We don’t conduct any research, we don’t provide actual data, we don’t send original content, we don’t even make it.If the client has some kind of pain that can be relieved, then let him go to the doctor.

The longer the path to useful content, the better

They still pass our quizas instead of working, so let’s reward them for that. Make the questionnaires as long as possible, at least 20 minutes, so that by the middle the person will surely lose the thread and forget why he is doing it.

The longer the customer’s journey to the final benefit, the more willingly he will dive to the lower levels of the sales funnel. Don’t count how long the user’s attention is on. Don’t think about his involvement and the fact that besides the path to our lead magnet, he has other things to do. After all, they are definitely not.

The user will get a special pleasure if at the end of the journey he cannot download the material, as happened to us with the “Millionaire’s Checklist”. Not downloaded, we will not find out about the thinking of millionaires 🙁

Want a lead magnet? We need your clothes, boots and motorcycle

And also the insurance number, SNILS, passport data, spouse’s phone number, GPS coordinates of your car and even test results.In triplicate and in writing on an unlined sheet of A3 format. The more data we get, the more difficult it is for a user to get a lead magnet, the better. After all, we tried, drew, came up with, made up the application form, let the client work hard to get our precious checklist. Again, with the Millionaire Checklist, we were asked to wait 5 minutes and watch the presentation with Rockefeller quotes.

If you think a person’s email is enough for a lead magnet, then we condole on your marketing streak.

If something can surface – let it surface immediately

Rumor has it that it takes a person at least 15 seconds to get comfortable on the site. Do not believe them: from the first seconds on the site, flood the user with pop-up windows with offers to receive a checklist of a successful person. In this situation, any of us will give his phone number and mail to continue communication. Better yet, have the popup in acid colors, animate, and repeat every 10 seconds. Do not forget to also securely hide the closing cross.There is an article on Callibri’s blog that says don’t do this – don’t read it.

We need the ultimate design!

It doesn’t matter what you do: infographics, guides, diagrams or checklists. The main thing is no visual uniformity, neatness or minimalism. More selling red ™, and different and small fonts to make it harder to read.

Lead magnets are stored and used, so let them attract maximum attention to themselves so that everyone can appreciate the full scale of the work done.

No strategy, just bullet lead magnets and that’s it

While amateurs are planning something there, building their magnets into the funnel and thinking about a unified system, we are making history.

Just take and make lead magnets. And we insert them wherever and however we want. It doesn’t matter what audience and at what stage of acquaintance with the company will see this or that magnet. We will reach everyone and become the kings of the market. You can also dump the list of links at once in order to diffuse the client’s attention as much as possible, he will lose his vigilance and immediately buy everything from us.
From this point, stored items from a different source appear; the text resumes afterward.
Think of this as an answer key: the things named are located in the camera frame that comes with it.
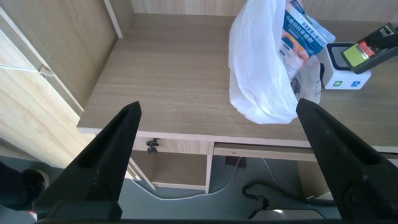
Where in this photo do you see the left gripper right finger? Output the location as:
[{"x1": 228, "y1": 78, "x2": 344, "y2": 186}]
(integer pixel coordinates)
[{"x1": 295, "y1": 98, "x2": 398, "y2": 220}]

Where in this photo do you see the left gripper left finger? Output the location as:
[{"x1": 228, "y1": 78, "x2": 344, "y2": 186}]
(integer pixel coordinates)
[{"x1": 32, "y1": 100, "x2": 142, "y2": 222}]

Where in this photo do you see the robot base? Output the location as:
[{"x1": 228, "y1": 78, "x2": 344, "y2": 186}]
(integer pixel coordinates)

And planning is for those who have seen enough of all sorts of webinars and do not understand anything about marketing.

Okay, jokes, jokes, but such errors are found everywhere. It doesn’t matter what marketers are guided by or what gaps in their knowledge are, this is reality. What to do in order not to stumble ourselves?

How to make an adequate lead magnet?

Looking at these errors, we have compiled a simple checklist for preparing lead magnets. Take it.

Build lead magnets into your sales funnel – Think carefully about who should see a particular lead magnet and when.It is important to understand what effect the magnet should bring at a particular stage of the client’s journey. Do you want to introduce the client to the company? Want to demonstrate how your product will solve his problem? Show your expertise? Consider all of this and associate lead magnets with your strategy.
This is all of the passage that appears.